Botkin with Tsar Nicholas II. On the right is Evgeniy Sergeevich during the Russo-Japanese War. Photo: foma.ru, shadrinsk.net After his new appointment, Doctor Botkin was constantly with the emperor’s family, without days off or vacations. The doctor's main patient was the emperor's heir, Tsarevich Alexei. The boy felt the doctor’s sincere attitude and once wrote to him in French: “I love you with all my little heart!”

Due to the serious illness of Tsarevich Alexei and the poor health of the empress, the life physician was rarely at home. The relationship with his wife began to rapidly deteriorate. After 19 years of marriage, Olga left her husband for her sons’ teacher. The children of their own free will remained to live with their father.

“Botkin was known for his restraint. None of the retinue managed to find out from him what the empress was sick with and what treatment the queen and heir followed. He was, of course, a servant devoted to their majesties,” noted the head of the office of the Ministry of the Imperial Household, General Alexander Mosolov.

Botkin spoke about the royal family: “With their kindness, They made me Their servant until the end of my days...”. The emperor’s family answered him in the same way: “Your brother is more than a friend to me. He takes everything to heart that happens to us,” Nicholas II once said to the brother of his physician, Pyotr Botkin.

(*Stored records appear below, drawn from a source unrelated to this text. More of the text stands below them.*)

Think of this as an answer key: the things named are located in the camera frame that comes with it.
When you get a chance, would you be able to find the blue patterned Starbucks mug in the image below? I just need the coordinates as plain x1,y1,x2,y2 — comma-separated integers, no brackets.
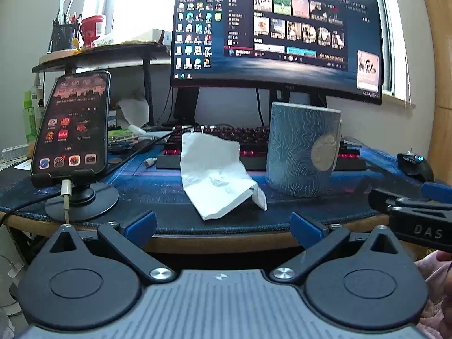
266,102,342,197

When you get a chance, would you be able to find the white paper towel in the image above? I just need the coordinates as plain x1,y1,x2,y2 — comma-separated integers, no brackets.
180,132,267,220

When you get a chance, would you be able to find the person's hand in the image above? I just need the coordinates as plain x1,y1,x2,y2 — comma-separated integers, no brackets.
437,251,452,338

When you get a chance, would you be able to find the black computer mouse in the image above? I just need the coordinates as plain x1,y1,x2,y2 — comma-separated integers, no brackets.
396,151,434,182

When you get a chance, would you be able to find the blue desk mat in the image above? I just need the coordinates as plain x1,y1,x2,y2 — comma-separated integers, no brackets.
0,144,452,236

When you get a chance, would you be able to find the black smartphone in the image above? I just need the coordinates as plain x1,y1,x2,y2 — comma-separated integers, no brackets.
31,70,111,182

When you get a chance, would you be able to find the black backlit mechanical keyboard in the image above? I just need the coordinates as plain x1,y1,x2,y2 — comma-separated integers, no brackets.
156,125,367,171

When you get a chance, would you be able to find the green bottle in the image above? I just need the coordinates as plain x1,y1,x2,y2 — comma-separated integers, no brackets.
23,91,37,143

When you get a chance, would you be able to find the crumpled white tissue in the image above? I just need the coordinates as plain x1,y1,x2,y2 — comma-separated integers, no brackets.
116,98,149,128

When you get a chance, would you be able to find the black computer monitor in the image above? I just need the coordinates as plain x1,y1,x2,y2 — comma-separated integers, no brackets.
171,0,383,106

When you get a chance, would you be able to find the wooden wardrobe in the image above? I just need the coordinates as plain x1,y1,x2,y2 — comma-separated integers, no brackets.
424,0,451,184

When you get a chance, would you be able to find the black desk shelf riser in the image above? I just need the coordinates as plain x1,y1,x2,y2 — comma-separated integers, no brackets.
31,42,171,125

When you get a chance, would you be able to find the black mesh pen holder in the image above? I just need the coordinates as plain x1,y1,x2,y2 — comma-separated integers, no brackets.
50,21,79,52

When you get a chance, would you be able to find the red cup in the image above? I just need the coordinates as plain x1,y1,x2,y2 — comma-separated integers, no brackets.
81,15,106,47

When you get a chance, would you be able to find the phone charging cable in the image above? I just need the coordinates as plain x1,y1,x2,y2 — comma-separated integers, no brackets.
0,126,185,228

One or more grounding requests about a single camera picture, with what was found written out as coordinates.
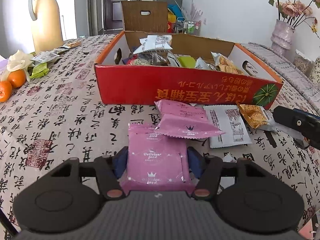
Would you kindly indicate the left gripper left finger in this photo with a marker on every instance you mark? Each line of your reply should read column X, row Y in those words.
column 106, row 170

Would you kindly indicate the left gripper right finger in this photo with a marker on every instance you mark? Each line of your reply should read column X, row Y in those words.
column 209, row 171

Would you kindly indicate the pink snack pack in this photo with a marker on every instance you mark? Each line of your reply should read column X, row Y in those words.
column 181, row 120
column 155, row 162

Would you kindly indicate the white printed snack pack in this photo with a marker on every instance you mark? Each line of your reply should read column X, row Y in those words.
column 154, row 44

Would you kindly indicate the floral patterned small vase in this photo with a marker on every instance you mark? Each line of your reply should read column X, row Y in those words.
column 314, row 75

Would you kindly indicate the orange triangle snack pack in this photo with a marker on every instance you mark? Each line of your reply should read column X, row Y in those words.
column 257, row 117

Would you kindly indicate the pink folded table runner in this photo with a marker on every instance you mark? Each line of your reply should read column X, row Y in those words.
column 298, row 91

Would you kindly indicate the grey white snack pack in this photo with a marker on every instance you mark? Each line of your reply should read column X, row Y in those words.
column 228, row 119

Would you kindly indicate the calligraphy print tablecloth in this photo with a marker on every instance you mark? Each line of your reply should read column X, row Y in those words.
column 61, row 115

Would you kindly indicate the pink textured flower vase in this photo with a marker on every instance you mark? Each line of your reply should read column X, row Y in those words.
column 282, row 37

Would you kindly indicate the red cardboard snack box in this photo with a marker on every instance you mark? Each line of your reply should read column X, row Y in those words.
column 119, row 83

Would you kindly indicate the dried pink rose bouquet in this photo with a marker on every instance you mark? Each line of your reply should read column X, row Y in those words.
column 295, row 13

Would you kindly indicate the green snack pack on left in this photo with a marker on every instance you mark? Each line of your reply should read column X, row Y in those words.
column 39, row 70

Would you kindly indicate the rear orange mandarin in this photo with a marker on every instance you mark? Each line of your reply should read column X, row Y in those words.
column 17, row 78

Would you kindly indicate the orange mandarin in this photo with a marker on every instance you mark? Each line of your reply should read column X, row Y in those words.
column 17, row 78
column 5, row 91

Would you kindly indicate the front orange mandarin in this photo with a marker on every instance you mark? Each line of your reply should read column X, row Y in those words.
column 5, row 91

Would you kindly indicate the yellow thermos jug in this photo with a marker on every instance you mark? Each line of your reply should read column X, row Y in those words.
column 47, row 33

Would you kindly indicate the wooden chair back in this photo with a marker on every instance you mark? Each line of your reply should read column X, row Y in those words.
column 147, row 16

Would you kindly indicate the metal wire storage rack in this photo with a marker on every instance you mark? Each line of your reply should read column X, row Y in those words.
column 187, row 27

“I gave the king my word to stay with him”


In the center from right to left E.S.
Botkin, V.I. Gedroits, S.N. Vilchikovsky. In the foreground is Empress Alexandra Feodorovna with the Grand Duchesses Tatiana and Olga. Photo: wiki-wiki.ru In 1917, after the fall of the monarchy, Botkin went into exile with the Romanovs. In Tobolsk, he taught Russian language and biology to the royal children, opened a free medical practice, where he even treated guard soldiers.

According to the testimony of the Austrian prisoner Johann Meyer, who went over to the side of the Bolsheviks, Botkin was offered to leave the royal family, but he refused to do so. “Listen, doctor, the revolutionary headquarters has decided to let you go. You can take over the management of a hospital in Moscow or open your own practice. We will give you recommendations,” they told him. Evgeniy Sergeevich refused:

“I gave the king my word of honor to remain with him. For a person in my position it is impossible not to keep such a word. I also won't be able to leave an heir. How can I reconcile this with my conscience?

“There were few believers among us...”


Evgeniy Sergeevich with his wife and children.
Photo: https://opvrk.ru/ In his youth, Botkin was not religious. However, when in 1891 the doctor married 18-year-old Olga Manuilova, the life of the young family began with a loss that turned his soul upside down. “There were few believers among us,” he recalled about the graduates of the medical academy in a letter to a friend, “but the principles professed by everyone were close to Christian. If faith is added to the actions of a doctor, then this is due to the special mercy of God towards him. I turned out to be one of these lucky ones - through a difficult ordeal, the loss of my first-born, six-month-old son Seryozha.

Later, to explain how a doctor should treat patients, Botkin often used Christian imagery:

“Who should be pampered, it would seem, if not the sick, so childishly helpless and often so childishly sweet? <…> If such a patient trustfully resorts to a doctor and, as a confessor, brings to him all the groans of his soul - not a sick person, but either overly sensitive, or persecuted beyond his strength, or simply driven and forgotten - and the doctor, so that “not to spoil” him, will stop him and, having prescribed treatment, will let him go, won’t he give the hungry a stone instead of bread? The doctor knows that by doing this he is not “pampering” the patient, but is only fulfilling his sacred duty,” he wrote in the book “What does it mean to “pamper” the sick?” in 1903.